The Midland
- Editor: John T. Frederick (1915–1933); Frank Luther Mott (1925–1930);
- Categories: Regional magazine; Literary magazine;
- Frequency: Monthly; Bimonthly;
- Founder: John T. Frederick
- Founded: 1915
- First issue: January 1915
- Final issue: May–June 1933
- Country: United States
- Based in: Iowa City; Moorhead, Minnesota; Glennie, Michigan; Pittsburgh; Chicago;
- Language: English
- ISSN: 0026-3249
- OCLC: 1757420

= The Midland (magazine) =

Regional little magazine in the United States (1915–1933)

The Midland was a regional little magazine which was published between 1915 and 1933 in the United States. Its subtitle was A Magazine of the Middle West between its start in 1915 and 1929. Then it was changed as A National Literary Magazine which was used until its closure in 1933. It was the most significant regional little magazine of the period.

==History and profile==
The Midland was launched in 1915, and the first issue appeared in January that year. Its publisher was John Springer from Economy Advertising Company. John T. Frederick was both the founder and the sole editor of the magazine which featured essays and fiction written by local authors. From 1925 to 1930, Frank Luther Mott served as its coeditor. The magazine was instrumental in making the Midland literary work independent of the influence of the Eastern states. It gained a considerable prestige due to its focus on regionalism, different perspectives towards literary work, and local, national and global issues that were significant for its readers.

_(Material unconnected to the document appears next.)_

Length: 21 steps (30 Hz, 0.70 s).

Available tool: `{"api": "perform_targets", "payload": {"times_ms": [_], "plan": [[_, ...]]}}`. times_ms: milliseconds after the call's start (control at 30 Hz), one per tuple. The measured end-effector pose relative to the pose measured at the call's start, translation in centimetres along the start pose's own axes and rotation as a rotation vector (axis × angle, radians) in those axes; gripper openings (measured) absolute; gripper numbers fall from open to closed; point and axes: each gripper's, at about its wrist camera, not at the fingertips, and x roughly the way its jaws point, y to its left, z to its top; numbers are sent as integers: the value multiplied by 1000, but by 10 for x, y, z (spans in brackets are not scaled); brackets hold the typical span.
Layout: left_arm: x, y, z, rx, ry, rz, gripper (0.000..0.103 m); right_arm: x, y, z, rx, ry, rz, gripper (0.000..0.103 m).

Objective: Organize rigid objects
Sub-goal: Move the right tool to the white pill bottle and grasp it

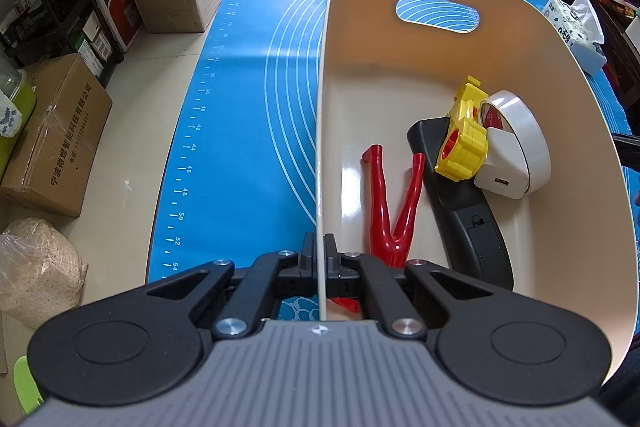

During its lifetime the frequency of The Midland was changed several times: monthly (1915–1917; 1923–1927), bimonthly (1918–1919; 1928–1933) and monthly and bimonthly (1920–1922). The magazine was launched in Iowa City, but in 1917 its headquarters moved to Moorhead, Minnesota. From 1919 to 1921, it was published in Glennie, Missouri, and from 1922 to 1923 its headquarters was in Pittsburgh. Then The Midland was based in Chicago. The magazine ceased publication with the issue dated May–June 1933. In November 1933, it merged with Frontier to establish Frontier and Midland magazine.